Sensationelles IBA-Projekt: In Wilhelmsburg entsteht weltweit das erste Haus mit einer Biofassade aus Algen

von Steffen Kozieraz

Wohnen hinter einer Fassade aus blühenden Algen? Was bisher den Romanfiguren aus Jules Vernes „20.000 Meilen unter dem Meer“ vorbehalten war, wird bald für 15 Wilhelmsburger Mieter zur Realität. Mit der Grundsteinlegung des weltweit ersten Hauses mit einer Bioreaktorfassade aus Algen erblüht das wohl experimentellste und grünste Projekt der internationalen Bauausstellung (IBA) zum Leben.
So funktionierts: In einer mit Wasser gefüllten Doppelglaswand schwimmen Mikroalgen, die – mit CO2 und Sonnenlicht gefüttert – Wärme produzieren, die das Haus beheizt. Da sich die Winzlinge fleißig vermehren, entsteht auch Biomasse zur Methangewinnung. Damit das fünf-
stöckige Passivhaus im Winter nicht auskühlt, kommt mit Fernwärme, Geothermie und Solarthermie gleich ein ganzer Cocktail grüner Energiegewinnung zum Einsatz.
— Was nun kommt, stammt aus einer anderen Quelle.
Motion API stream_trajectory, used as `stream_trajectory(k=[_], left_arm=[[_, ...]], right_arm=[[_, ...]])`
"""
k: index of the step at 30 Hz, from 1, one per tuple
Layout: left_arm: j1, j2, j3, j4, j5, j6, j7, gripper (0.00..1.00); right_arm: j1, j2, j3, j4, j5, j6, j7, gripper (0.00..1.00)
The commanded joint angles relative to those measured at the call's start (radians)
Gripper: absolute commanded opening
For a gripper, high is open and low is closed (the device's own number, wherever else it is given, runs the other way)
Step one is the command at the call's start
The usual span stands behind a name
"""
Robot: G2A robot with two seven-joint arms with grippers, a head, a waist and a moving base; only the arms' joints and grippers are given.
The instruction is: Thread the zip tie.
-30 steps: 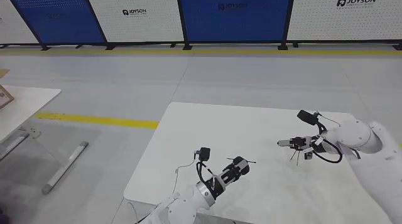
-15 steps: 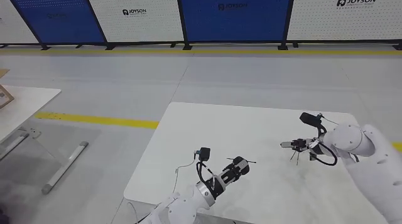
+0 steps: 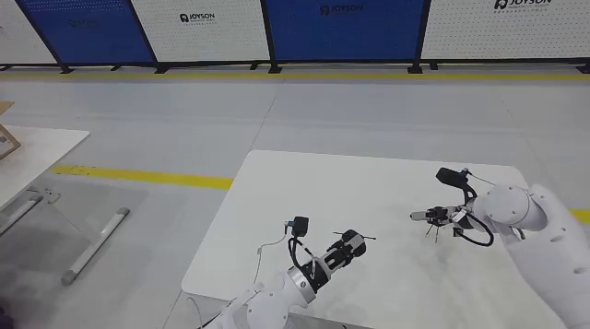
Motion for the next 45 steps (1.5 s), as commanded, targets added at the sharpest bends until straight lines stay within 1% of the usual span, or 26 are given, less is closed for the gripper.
stream_trajectory(k=[1, 2, 3, 4, 5, 6, 9, 10, 11, 13, 20, 22, 24, 26, 27, 28, 32, 38, 40, 43, 45], left_arm=[[0.000, 0.000, 0.000, 0.000, 0.000, 0.000, 0.000, 0.00], [0.000, 0.000, 0.000, 0.000, 0.000, 0.000, 0.000, 0.00], [0.000, 0.000, 0.000, 0.000, 0.000, 0.000, 0.000, 0.00], [0.000, 0.000, 0.000, 0.000, 0.000, 0.000, 0.000, 0.00], [0.000, 0.000, 0.000, 0.000, 0.000, 0.000, 0.000, 0.00], [0.000, 0.000, 0.000, 0.000, 0.000, 0.000, 0.000, 0.00], [0.000, 0.000, 0.000, 0.000, 0.000, 0.000, 0.000, 0.00], [0.000, 0.000, 0.000, 0.000, 0.000, 0.000, 0.000, 0.00], [0.000, 0.000, 0.000, 0.000, 0.000, 0.000, 0.000, 0.00], [0.000, 0.000, 0.000, 0.000, 0.000, 0.000, 0.000, 0.00], [0.000, 0.000, 0.000, 0.000, 0.000, 0.000, 0.000, 0.00], [0.000, 0.000, 0.000, 0.000, 0.000, 0.000, 0.000, 0.00], [0.000, 0.000, 0.000, 0.000, 0.000, 0.000, 0.000, 0.00], [0.000, 0.000, 0.000, 0.000, 0.000, 0.000, 0.000, 0.00], [0.000, 0.000, 0.000, 0.000, 0.000, 0.000, 0.000, 0.00], [0.000, 0.000, 0.000, 0.000, 0.000, 0.000, 0.000, 0.00], [0.000, 0.000, 0.000, 0.000, 0.000, 0.000, 0.000, 0.00], [0.000, 0.000, 0.000, 0.000, 0.000, 0.000, 0.000, 0.00], [0.000, 0.000, 0.000, 0.000, 0.000, 0.000, 0.000, 0.00], [0.000, 0.000, 0.000, 0.000, 0.000, 0.000, 0.000, 0.00], [0.000, 0.000, 0.000, 0.000, 0.000, 0.000, 0.000, 0.00]], right_arm=[[-0.003, 0.003, 0.011, -0.003, -0.002, 0.000, -0.007, 1.00], [-0.006, 0.004, 0.015, -0.008, -0.004, 0.005, -0.012, 0.65], [-0.009, 0.006, 0.019, -0.014, -0.007, 0.008, -0.013, 0.49], [-0.012, 0.008, 0.024, -0.021, -0.014, 0.016, -0.014, 0.44], [-0.014, 0.009, 0.027, -0.026, -0.017, 0.021, -0.013, 0.49], [-0.015, 0.010, 0.030, -0.031, -0.022, 0.025, -0.010, 0.50], [-0.016, 0.014, 0.036, -0.043, -0.045, 0.043, 0.002, 0.46], [-0.014, 0.015, 0.034, -0.045, -0.055, 0.054, 0.009, 0.47], [-0.008, 0.014, 0.028, -0.046, -0.070, 0.069, 0.021, 0.48], [0.009, 0.009, 0.010, -0.037, -0.090, 0.090, 0.048, 0.45], [0.073, -0.018, -0.048, 0.042, -0.112, 0.122, 0.087, 0.44], [0.088, -0.027, -0.063, 0.067, -0.115, 0.128, 0.092, 0.42], [0.100, -0.036, -0.078, 0.090, -0.113, 0.129, 0.091, 0.36], [0.110, -0.044, -0.088, 0.110, -0.108, 0.128, 0.088, 0.37], [0.115, -0.047, -0.093, 0.122, -0.107, 0.128, 0.087, 0.33], [0.122, -0.052, -0.099, 0.136, -0.106, 0.130, 0.084, 0.31], [0.138, -0.068, -0.119, 0.177, -0.103, 0.135, 0.079, 0.33], [0.161, -0.091, -0.146, 0.240, -0.097, 0.132, 0.069, 0.31], [0.169, -0.099, -0.152, 0.261, -0.094, 0.129, 0.065, 0.26], [0.180, -0.108, -0.157, 0.289, -0.089, 0.125, 0.062, 0.25], [0.186, -0.113, -0.162, 0.301, -0.091, 0.128, 0.059, 0.22]])
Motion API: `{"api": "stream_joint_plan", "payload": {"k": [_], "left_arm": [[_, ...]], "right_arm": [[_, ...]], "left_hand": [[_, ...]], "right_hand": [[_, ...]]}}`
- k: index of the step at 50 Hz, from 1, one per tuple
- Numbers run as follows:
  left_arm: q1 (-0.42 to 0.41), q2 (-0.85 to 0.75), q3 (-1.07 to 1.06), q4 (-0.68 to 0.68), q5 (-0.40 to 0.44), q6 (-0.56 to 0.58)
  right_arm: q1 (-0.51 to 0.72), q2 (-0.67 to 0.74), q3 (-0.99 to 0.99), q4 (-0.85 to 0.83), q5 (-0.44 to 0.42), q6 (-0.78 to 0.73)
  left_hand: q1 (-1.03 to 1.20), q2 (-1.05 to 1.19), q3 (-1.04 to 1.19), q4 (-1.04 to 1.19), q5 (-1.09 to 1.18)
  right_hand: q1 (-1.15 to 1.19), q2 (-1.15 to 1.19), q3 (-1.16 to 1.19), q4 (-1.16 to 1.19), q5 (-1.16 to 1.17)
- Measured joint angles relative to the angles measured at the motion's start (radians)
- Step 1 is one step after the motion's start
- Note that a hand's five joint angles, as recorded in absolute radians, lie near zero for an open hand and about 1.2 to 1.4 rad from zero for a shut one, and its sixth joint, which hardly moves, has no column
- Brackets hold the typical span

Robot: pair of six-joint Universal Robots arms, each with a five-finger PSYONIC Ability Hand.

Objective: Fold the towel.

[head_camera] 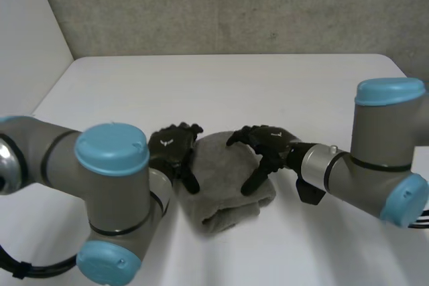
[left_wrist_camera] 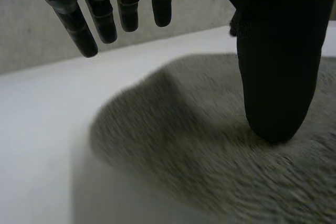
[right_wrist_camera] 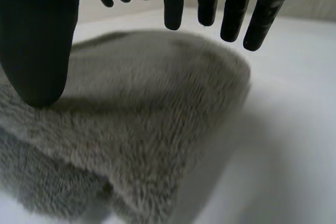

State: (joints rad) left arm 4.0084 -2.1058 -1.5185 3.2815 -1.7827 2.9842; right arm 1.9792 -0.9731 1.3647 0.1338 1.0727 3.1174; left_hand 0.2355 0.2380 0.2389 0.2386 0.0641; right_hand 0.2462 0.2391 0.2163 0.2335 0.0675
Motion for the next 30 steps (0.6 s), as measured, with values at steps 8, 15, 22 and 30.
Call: {"api": "stream_joint_plan", "payload": {"k": [8,15,22,30], "left_arm": [[-0.033,-0.070,-0.008,-0.005,-0.025,-0.038],[-0.036,-0.100,-0.004,0.001,-0.038,-0.014],[-0.029,-0.023,0.002,0.003,-0.040,0.051],[0.003,0.161,0.004,-0.009,-0.040,0.174]], "right_arm": [[-0.001,0.126,-0.103,0.048,-0.013,-0.129],[0.010,0.142,-0.108,0.039,0.014,-0.251],[0.010,0.028,-0.063,-0.041,0.025,-0.240],[-0.029,-0.193,0.019,-0.206,0.119,-0.121]], "left_hand": [[0.000,-0.001,-0.002,-0.001,-0.002],[-0.022,-0.025,-0.026,-0.026,-0.017],[-0.045,-0.052,-0.052,-0.051,-0.036],[-0.052,-0.060,-0.062,-0.061,-0.037]], "right_hand": [[0.000,0.000,0.000,0.000,-0.001],[-0.012,0.000,0.000,0.000,-0.010],[-0.016,0.000,0.000,0.000,-0.014],[-0.016,0.000,0.000,0.000,-0.014]]}}
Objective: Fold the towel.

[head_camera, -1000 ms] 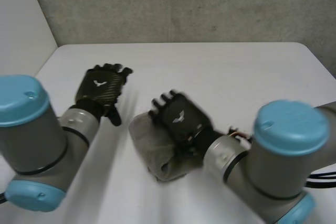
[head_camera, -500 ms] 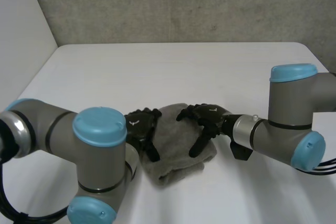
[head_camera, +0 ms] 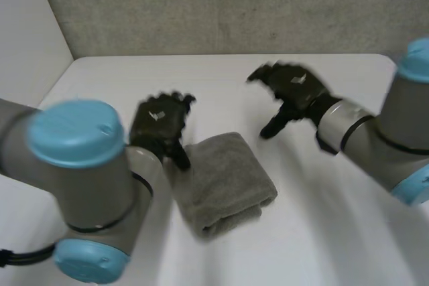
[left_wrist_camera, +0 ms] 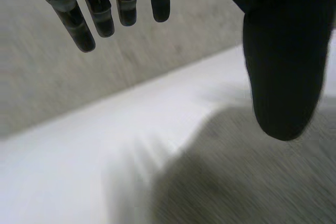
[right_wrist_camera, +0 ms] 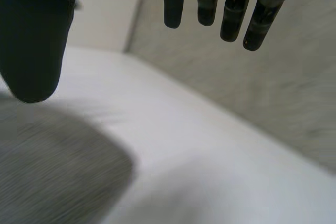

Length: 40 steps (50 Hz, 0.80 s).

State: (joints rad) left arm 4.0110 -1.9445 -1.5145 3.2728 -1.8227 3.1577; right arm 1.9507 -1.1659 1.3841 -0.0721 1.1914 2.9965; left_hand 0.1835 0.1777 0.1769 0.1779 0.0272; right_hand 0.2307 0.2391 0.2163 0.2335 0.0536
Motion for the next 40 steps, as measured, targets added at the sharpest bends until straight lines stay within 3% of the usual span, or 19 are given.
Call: {"api": "stream_joint_plan", "payload": {"k": [7,9,17,19,27,40], "left_arm": [[0.080,0.147,-0.016,-0.018,0.004,0.116],[0.120,0.225,-0.022,-0.032,0.008,0.164],[0.209,0.368,-0.001,-0.109,0.016,0.193],[0.267,0.415,0.017,-0.163,0.041,0.183],[0.333,0.459,0.046,-0.238,0.156,0.109],[0.323,0.443,0.106,-0.253,0.198,0.090]], "right_arm": [[-0.041,-0.126,0.035,-0.039,0.122,0.028],[-0.057,-0.210,0.041,-0.022,0.217,0.028],[-0.059,-0.315,0.012,0.081,0.339,0.013],[-0.057,-0.341,-0.003,0.119,0.373,0.004],[-0.052,-0.357,-0.020,0.155,0.403,-0.006],[-0.051,-0.353,-0.026,0.187,0.388,-0.007]], "left_hand": [[-0.001,-0.001,0.000,0.000,0.000],[-0.001,-0.001,0.000,0.000,0.000],[-0.001,-0.002,0.000,0.000,-0.001],[-0.001,-0.002,0.000,0.000,-0.001],[-0.001,-0.002,0.000,-0.001,-0.001],[-0.006,-0.005,-0.004,-0.005,-0.001]], "right_hand": [[0.000,0.000,0.000,0.000,0.000],[0.000,0.000,0.000,0.000,0.000],[0.000,0.000,0.000,0.000,0.000],[0.000,0.000,0.000,0.000,0.000],[0.000,0.000,0.000,0.000,0.000],[0.000,0.000,0.000,0.000,0.000]]}}
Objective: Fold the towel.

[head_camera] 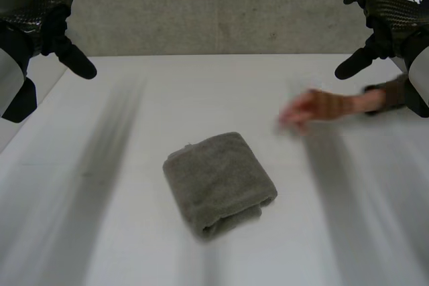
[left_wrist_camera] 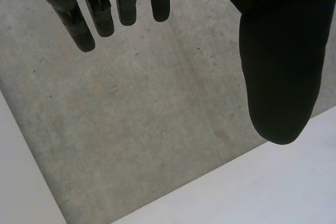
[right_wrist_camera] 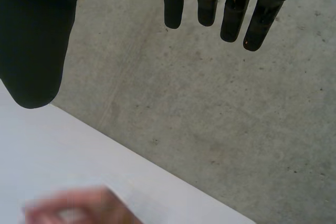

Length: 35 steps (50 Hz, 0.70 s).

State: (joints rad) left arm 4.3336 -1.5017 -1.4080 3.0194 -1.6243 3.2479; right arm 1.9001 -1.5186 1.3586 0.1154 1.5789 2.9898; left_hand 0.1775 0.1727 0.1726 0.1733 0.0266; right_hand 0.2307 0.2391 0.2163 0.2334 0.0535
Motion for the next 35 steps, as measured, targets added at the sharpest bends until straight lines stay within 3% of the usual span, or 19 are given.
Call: {"api": "stream_joint_plan", "payload": {"k": [13,35], "left_arm": [[-0.001,-0.052,0.042,-0.031,0.053,0.025],[-0.015,-0.052,0.030,-0.029,0.053,0.023]], "right_arm": [[0.007,0.002,-0.016,0.051,-0.042,0.006],[0.003,-0.006,-0.023,0.050,-0.072,0.002]], "left_hand": [[0.000,-0.002,0.000,0.000,0.000],[0.000,-0.004,-0.003,-0.003,0.000]], "right_hand": [[0.000,0.000,0.000,0.000,0.000],[0.000,0.000,0.000,0.000,0.000]]}}
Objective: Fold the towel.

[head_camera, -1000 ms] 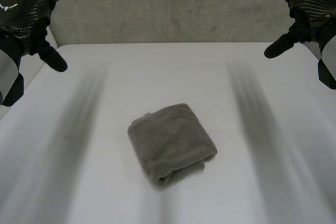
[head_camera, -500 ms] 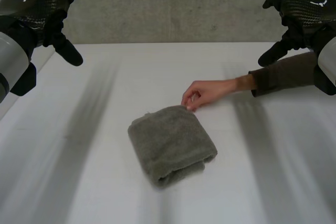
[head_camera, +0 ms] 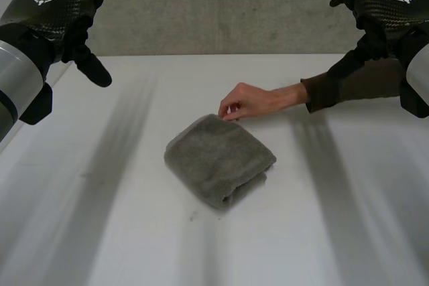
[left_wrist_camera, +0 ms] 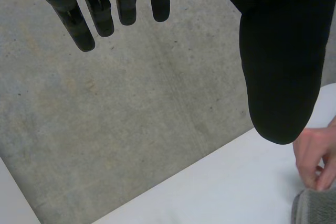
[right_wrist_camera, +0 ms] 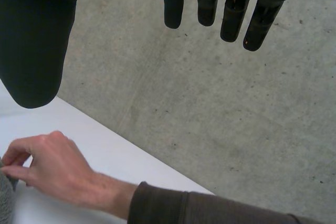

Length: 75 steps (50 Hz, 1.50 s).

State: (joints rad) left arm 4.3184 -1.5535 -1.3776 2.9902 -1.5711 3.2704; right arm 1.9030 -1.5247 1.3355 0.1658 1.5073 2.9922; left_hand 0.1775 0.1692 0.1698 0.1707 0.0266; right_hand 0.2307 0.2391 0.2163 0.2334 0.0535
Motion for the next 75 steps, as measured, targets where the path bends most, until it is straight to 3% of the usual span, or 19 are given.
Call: {"api": "stream_joint_plan", "payload": {"k": [30,75], "left_arm": [[0.006,0.004,-0.041,0.083,-0.008,0.005],[-0.006,-0.017,-0.053,0.084,-0.006,0.002]], "right_arm": [[-0.003,-0.045,0.014,-0.006,-0.004,-0.004],[-0.006,-0.038,0.025,-0.005,-0.009,-0.035]], "left_hand": [[0.000,0.000,0.000,-0.001,0.000],[0.000,0.000,0.000,-0.001,-0.001]], "right_hand": [[0.000,0.000,0.000,0.000,0.000],[0.000,0.000,0.000,0.000,0.000]]}}
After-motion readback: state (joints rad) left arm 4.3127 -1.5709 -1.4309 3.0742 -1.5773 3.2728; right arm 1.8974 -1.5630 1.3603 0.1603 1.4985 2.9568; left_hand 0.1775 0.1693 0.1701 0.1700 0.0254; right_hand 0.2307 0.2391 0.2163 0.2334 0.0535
Ist das die Technik der Zukunft? Oder angesichts der Hamburger Wohnungsknappheit bloß eine geldverschlingende Forscher-Spielwiese ohne konkreten Nutzen? Bausenatorin Jutta Blankau zeigte sich begeis-tert: „Wir feiern hier einen Bau, der Wilhelmsburg noch attraktiver macht!“ Für nachhaltiges, qualitatives Wachstum brauche Hamburg Konzepte, die Klimaschutz mit sozialem Wohnraum vereinbaren, so die Senatorin. Doch wie bezahlbar ist das Algenhaus wirklich? Für Bauunternehmer Stefan Wulff von der Otto Wulff GmbH, die das Algenhaus zusammen mit der SSC GmbH für vier Millionen Euro errichtet, macht das Projekt ökonomisch Sinn. „Der Bau ist rentabel, weil wir Fördermittel bekommen. Die Mieten liegen zwischen 10 und 13 Euro,“ so Wulff.
Algen-Fachmann Dr. Martin Kerner von der SSC GmbH stellt klar: „Die Kosten für dieses Haus sind astronomisch.“ Der Quadratmeterpreis der Bioreaktorfassade liege bei 3.000 Euro, doppelt so teuer wie Fotovoltaik. Doch im Gegensatz zu Solarzellen soll die lebende Biofassade hübsch anzuschauen sein. Die Masse wabert ständig umher und variiert die Grüntöne. Das kommt offenbar an: Die Telekom soll für ihr Gebäude an der Budapester Straße schon nach 500 Quadratmeter Algenfassade gefragt haben.